The announcement was made to the recipients via a celebratory virtual gathering by the Department of Economics Chair, Tony Smith, Zoom call with Trimis Prize Winnersand Director of Graduate Studies, Yuichi Kitamura. Graduate Registrar, Pam O’Donnell also offered her congratulatory wishes.

The George Trimis Prize was established in May 2003 in memory of a doctoral student in the Department of Economics who lost his battle to cancer.
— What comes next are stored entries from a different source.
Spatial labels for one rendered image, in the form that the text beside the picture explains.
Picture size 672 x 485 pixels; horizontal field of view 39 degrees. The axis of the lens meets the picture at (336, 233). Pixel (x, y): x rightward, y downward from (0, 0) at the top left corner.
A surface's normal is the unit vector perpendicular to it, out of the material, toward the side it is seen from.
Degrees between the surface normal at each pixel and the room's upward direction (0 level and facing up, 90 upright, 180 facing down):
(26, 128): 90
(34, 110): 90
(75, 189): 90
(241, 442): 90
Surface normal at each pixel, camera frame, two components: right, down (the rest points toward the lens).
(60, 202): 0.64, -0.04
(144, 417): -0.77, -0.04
In recognition of the extraordinary example that Trimis set, the prize is awarded to students whose dissertations demonstrate exceptional and distinguished achievement. George Trimis was awarded the first prize before his death.
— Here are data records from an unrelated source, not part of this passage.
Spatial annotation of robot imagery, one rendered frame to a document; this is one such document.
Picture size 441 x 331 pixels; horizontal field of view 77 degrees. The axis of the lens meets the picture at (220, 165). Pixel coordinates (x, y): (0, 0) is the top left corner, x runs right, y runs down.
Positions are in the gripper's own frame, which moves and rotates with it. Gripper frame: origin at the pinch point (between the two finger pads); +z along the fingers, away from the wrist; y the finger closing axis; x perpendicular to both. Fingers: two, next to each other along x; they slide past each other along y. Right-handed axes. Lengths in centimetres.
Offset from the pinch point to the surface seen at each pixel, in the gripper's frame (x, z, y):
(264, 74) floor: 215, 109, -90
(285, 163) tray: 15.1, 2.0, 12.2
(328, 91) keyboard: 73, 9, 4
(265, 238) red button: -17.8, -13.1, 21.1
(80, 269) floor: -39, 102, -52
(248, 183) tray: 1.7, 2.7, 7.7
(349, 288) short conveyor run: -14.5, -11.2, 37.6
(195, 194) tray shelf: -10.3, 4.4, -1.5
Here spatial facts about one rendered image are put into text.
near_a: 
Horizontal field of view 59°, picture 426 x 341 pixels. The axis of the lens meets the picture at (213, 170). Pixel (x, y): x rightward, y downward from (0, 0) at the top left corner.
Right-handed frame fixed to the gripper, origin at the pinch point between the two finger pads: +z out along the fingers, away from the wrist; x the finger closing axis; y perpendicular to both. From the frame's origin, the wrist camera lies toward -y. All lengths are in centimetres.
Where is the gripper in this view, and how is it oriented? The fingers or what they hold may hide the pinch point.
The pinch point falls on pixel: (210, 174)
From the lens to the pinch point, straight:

Below is a list of this year’s recipients, their dissertation titles, their advisers, and a brief abstract.

  • Ian Ball, ”Essays on Information Economics”Ian Ball
    Advisers: Dirk Bergemann, Johannes Horner, Larry Samuelson

     

    Ball builds a model of predictive scores, which are used in a variety of ways, e.g. FICO credit scores. He shows how to construct an optimal scoring rule, when scoring induces a game between the sender of high dimensional information to be aggregated into a score, and the receiver whose objective is to predict the quality of the sender.
     
     
  • Ro’ee Levy, ”Essays on Political Economy in the Age of Digital Media”
    Advisers: Dean Karlan, Joseph Shapiro, Ebonya Washington

     

    Levy investigates the role of social media in polarization by conducting a field survey on Facebook, offering each participant a randomly chosen liberal or conservative outlet. When a conservative (liberal) outlet is offered to a liberal (conservative), exposure to counter-attitudinal news decreases negative attitudes toward the opposing political party. But this is unlikely to happen under the currently used algorithm.
     
  • Oren Sarig, ”Essays in Industrial Organization”
    Advisers: Jason Abaluck, Steven Berry, Philip Haile

     

    Sarig studies the relative effectiveness of prior authorization, which can be costly to physicians, against out-of-pocket (OOP) sharing and other means of controlling moral hazard in prescription drug demand.  He finds that prior authorization is efficient and concludes that beneficiaries would prefer the current use of prior authorization over a counterfactual policy in which only OOP cost sharing is used.
     
  • Hannah Trachtman, ”Essays in Development and Behavioral Economics”
    Advisers: Jason Abaluck, Dean Karlan, Costas Meghir, Joseph Shapiro

     

    Trachtman conducts an online experiment, in which individuals receive messages and incentives for healthy behavior, to investigate their potential unintended negative spillover effect, namely, worsening other health behaviors by overcrowding the individuals’ limited attention. She explores underlying mechanism behind it with both economic and psychological theories. This highlights an important trade-off that needs to be addressed in designing such intervention.
     
  • Katherine Wagner, “Essays in Environmental Public Finance”
    Advisers: Jason Abaluck, Joseph Altonji, Matthew Kotchner, Joseph Shapiro

     

    Wagner finds that public flood insurance plans in the US are generally underpriced, but because of inaccurate perceptions, too few consumers buy them.  Incorporating this into her analysis of policy reforms, she shows that raising insurance prices to their fair levels would lead to a large welfare loss, whereas making flood insurance mandatory would induce a significant welfare gain.
     
  • Conor Walsh, “Essays in Economic Growth”
    Advisers: Costas Arkolakis, Samuel Kortum, Giuseppi Moscarini, Michael Peters

    Walsh finds that the patterns of new firm entries differ substantially across the US but are persistent across time, leading to disparities in spatial growth rates.   His theoretical model explains such phenomena, suggesting that the indirect effect of declining manufacturing sectors through its negative spillover to new firm creations in other sectors is as important as their obvious direct effect.
     

  • Pengpeng Xiao, “Essays in Gender Inequality”
    Advisers: Joseph Altonji, Ilse Lindenlaub, Costas Meghir

    Xiao develops an economic model of the gender gap in the labor market.  Her model features female and male workers who are individually heterogenous in preference and skill, and firms which are also heterogenous.  Her empirical analysis suggests that reducing maternal leave and increasing paternal leave is highly effective in reducing the gender gap in workers’ lifetime earnings.